According to the new dig scales I'm using at home I'm ~83kg but the mechanical ones in the gym all seem to say I'm in about the 80kg mark (up from about 75-76kg when I started).

Activity level:
Well it would low (i.e. desk job) + the 3 full body HST workouts a week = so prob moderate.

BodyFat:
I've no idea - I tried using one of those electrical resistance devices to measure it but it said it was unbelievably low, like down about the 7or 8% mark, which I don't believe (this was back about a month before I started bulking). Whereas it def wasn't as low as 7% it wasn't high!

I've also tried very much to keep a proper track of my progress with measurements, but that's not been going well! The problem is all scales seem to be different which is ok, but I can't find a single one, either at home or in the gym, that at the same time of day seems to give me believably consistent readings over say a week. But depending on the scales etc I can say that I've put on maybe 4kg or so. Just can't get consistent readings accurate enough to monitor on a weekly basis.
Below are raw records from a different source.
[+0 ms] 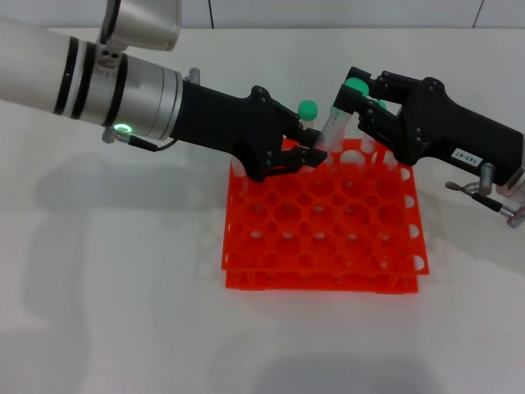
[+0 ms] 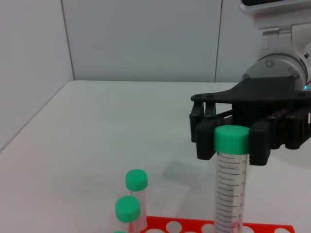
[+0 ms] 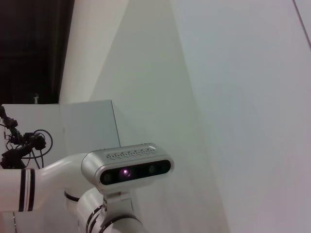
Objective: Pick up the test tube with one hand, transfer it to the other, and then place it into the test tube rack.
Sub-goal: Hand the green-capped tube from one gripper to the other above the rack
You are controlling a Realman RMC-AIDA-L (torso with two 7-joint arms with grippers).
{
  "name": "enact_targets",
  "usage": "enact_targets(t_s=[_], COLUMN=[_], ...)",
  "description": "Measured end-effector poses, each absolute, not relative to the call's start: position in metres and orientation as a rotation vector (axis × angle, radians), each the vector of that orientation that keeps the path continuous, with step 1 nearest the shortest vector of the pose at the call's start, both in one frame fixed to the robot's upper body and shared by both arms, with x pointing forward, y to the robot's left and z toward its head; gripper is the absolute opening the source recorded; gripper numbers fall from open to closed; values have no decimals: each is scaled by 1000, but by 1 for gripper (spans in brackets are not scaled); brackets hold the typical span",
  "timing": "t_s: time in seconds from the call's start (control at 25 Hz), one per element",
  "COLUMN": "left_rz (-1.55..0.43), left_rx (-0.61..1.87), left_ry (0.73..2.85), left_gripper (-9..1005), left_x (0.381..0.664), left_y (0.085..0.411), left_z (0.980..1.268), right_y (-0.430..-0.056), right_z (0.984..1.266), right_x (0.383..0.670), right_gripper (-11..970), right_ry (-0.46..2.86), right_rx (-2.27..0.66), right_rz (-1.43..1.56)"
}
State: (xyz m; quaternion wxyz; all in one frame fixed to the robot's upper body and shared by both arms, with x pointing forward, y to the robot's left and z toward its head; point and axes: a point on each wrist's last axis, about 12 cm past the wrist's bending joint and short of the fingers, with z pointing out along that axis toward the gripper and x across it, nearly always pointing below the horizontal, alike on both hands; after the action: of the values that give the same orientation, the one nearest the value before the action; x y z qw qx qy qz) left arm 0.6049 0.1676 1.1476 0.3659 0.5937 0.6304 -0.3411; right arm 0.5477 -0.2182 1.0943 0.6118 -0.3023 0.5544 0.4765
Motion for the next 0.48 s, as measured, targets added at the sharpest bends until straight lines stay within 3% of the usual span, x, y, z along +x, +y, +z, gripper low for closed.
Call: enact_targets(t_s=[0.12,0.48], left_rz=[-878,-878], left_rx=[1531,1493], left_ry=[1613,1645], left_gripper=[190,191], left_x=[604,608], left_y=[166,165], left_z=[1147,1157], right_y=[-218,-219], right_z=[1094,1094], right_x=[548,550], right_gripper=[257,268], right_ry=[1283,1285], right_rx=[-696,-690], right_rz=[1096,1087])
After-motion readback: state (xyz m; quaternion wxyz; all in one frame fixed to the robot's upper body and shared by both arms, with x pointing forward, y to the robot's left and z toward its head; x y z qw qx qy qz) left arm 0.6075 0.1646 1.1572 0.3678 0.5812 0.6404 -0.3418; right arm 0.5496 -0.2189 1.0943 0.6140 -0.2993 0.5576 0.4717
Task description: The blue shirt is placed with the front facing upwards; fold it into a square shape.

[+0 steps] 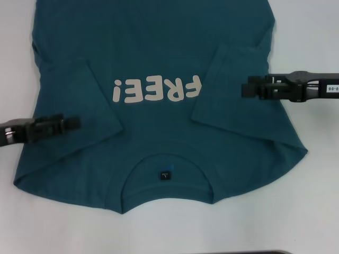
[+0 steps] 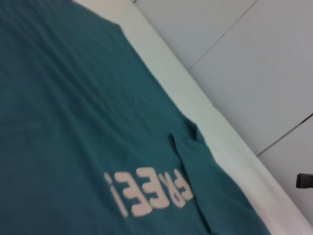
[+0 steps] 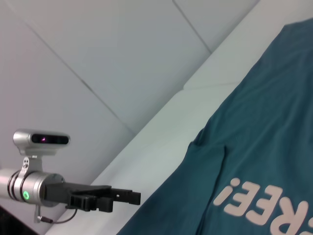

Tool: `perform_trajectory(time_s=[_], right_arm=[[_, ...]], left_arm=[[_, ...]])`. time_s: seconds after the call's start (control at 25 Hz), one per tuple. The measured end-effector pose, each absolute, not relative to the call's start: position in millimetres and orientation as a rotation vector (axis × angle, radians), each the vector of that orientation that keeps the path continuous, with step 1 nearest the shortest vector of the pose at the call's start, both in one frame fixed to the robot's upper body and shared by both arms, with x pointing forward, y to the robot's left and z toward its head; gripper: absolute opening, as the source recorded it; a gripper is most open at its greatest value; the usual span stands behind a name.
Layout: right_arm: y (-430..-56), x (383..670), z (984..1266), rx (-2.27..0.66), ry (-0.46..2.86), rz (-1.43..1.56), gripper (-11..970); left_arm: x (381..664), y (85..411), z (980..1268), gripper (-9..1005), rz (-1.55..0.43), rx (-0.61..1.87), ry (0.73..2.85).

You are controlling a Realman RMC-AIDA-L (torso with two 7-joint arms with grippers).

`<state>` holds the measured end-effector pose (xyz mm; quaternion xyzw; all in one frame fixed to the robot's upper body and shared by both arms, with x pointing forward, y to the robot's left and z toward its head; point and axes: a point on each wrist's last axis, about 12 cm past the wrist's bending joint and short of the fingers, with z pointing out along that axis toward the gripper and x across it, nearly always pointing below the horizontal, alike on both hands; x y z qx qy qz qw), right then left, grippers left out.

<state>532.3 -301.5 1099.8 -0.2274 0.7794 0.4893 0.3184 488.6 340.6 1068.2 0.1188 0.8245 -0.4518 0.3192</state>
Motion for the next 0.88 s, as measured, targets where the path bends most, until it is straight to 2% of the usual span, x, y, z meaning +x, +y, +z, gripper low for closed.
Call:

Tape measurements I've had my gf do, but again not sure there's perfect consistency there so...
 
Your diet seems fine and if it's accurate and consistent then you should be seeing gains. Otherwise it would be a result of inadequate training or sleep. However, i'd assume that you are gaining LBM you just cant tell so I'd suggest buy a pair of calipers and a reliable weigh scale and take monthly measurements. Check your bodyfat then subtract that percentage from your total weight. Then you can monitor this more accurately and know exactly what is going on.
 
You aren't going to see any results the first cycle other than increase in the weight you can lift broseph stalin....
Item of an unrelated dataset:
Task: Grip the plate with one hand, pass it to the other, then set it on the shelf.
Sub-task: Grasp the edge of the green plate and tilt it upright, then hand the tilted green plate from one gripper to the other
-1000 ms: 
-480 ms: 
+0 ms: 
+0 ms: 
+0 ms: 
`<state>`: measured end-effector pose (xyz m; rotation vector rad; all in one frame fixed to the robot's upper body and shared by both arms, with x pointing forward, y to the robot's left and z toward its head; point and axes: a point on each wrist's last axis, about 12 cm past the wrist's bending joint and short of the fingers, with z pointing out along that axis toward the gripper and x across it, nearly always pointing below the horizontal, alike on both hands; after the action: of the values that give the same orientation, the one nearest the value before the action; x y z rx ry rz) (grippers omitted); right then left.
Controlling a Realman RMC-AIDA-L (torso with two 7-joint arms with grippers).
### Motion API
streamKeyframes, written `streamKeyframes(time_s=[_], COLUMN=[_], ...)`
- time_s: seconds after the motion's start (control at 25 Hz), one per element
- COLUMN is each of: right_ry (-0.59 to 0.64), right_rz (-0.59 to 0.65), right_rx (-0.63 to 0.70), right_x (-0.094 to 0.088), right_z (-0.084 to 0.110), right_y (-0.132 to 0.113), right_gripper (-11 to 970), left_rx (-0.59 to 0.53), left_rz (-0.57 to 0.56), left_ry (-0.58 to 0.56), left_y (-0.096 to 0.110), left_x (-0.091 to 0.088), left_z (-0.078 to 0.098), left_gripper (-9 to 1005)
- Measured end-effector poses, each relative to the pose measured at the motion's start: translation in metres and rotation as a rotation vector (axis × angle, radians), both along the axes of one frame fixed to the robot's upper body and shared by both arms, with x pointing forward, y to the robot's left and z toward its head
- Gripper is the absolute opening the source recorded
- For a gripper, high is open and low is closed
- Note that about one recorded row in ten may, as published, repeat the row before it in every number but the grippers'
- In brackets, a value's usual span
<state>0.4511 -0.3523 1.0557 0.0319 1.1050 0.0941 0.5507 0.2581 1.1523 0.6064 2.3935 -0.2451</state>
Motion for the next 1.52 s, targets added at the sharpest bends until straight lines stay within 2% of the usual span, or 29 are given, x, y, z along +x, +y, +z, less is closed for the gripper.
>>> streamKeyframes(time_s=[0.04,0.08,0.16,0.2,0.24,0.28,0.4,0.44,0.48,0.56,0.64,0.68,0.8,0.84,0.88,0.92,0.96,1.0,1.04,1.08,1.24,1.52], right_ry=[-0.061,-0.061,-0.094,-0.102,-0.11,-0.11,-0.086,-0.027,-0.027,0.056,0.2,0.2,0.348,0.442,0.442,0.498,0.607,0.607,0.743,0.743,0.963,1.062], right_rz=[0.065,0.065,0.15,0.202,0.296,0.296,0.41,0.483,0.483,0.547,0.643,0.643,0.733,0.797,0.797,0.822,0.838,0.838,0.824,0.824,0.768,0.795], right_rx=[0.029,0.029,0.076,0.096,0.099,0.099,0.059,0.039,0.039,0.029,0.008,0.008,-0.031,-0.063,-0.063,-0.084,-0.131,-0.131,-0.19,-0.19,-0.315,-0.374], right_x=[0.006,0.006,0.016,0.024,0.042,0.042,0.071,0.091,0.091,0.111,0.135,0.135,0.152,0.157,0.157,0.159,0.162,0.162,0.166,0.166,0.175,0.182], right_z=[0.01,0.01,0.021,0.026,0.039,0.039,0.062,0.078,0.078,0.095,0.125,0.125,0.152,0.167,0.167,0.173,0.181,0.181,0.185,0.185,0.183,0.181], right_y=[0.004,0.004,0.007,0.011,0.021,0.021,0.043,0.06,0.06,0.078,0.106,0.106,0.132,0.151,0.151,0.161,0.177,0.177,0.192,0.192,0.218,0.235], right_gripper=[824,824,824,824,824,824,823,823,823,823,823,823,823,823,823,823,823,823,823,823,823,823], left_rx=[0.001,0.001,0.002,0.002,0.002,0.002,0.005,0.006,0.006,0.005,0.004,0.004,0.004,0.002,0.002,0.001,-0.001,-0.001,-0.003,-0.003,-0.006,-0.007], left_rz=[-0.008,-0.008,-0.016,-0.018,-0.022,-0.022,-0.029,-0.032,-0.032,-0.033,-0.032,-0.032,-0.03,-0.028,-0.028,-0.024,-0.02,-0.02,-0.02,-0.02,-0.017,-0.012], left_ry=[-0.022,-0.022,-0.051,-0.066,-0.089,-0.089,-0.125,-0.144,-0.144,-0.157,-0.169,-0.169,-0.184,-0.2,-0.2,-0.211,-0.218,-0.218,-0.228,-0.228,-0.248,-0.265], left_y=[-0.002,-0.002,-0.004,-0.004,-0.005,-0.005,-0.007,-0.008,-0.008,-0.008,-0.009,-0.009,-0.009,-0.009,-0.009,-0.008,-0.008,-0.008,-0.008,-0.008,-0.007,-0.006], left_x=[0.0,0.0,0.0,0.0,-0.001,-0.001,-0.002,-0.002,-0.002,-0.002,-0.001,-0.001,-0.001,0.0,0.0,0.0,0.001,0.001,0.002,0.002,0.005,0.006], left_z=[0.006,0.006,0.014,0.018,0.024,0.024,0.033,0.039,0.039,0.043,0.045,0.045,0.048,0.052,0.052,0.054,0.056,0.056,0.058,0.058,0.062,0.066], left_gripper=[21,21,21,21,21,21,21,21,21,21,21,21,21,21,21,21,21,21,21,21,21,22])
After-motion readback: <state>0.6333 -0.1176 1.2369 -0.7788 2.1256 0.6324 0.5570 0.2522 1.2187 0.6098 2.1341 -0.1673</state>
go 2-3 more cycles and you'll begin to see.

I use to have a 205lbs 5rm...

now im doing 230lbs :D
 
@ Wobbles - yeah I think and really hope I am gaining LBM - maybe it's just hidden behind the extra fat that came with it. I might look into getting a calipers like you suggest.

@ Greenlantern11B - I'll def do at least one more cycle anyway. I have seen strength gains so that's encouraging and def suggests I'm moving in the right direction. Suppose it's just going to come down to how much of a gut I'm willing to gain before giving up and cutting!!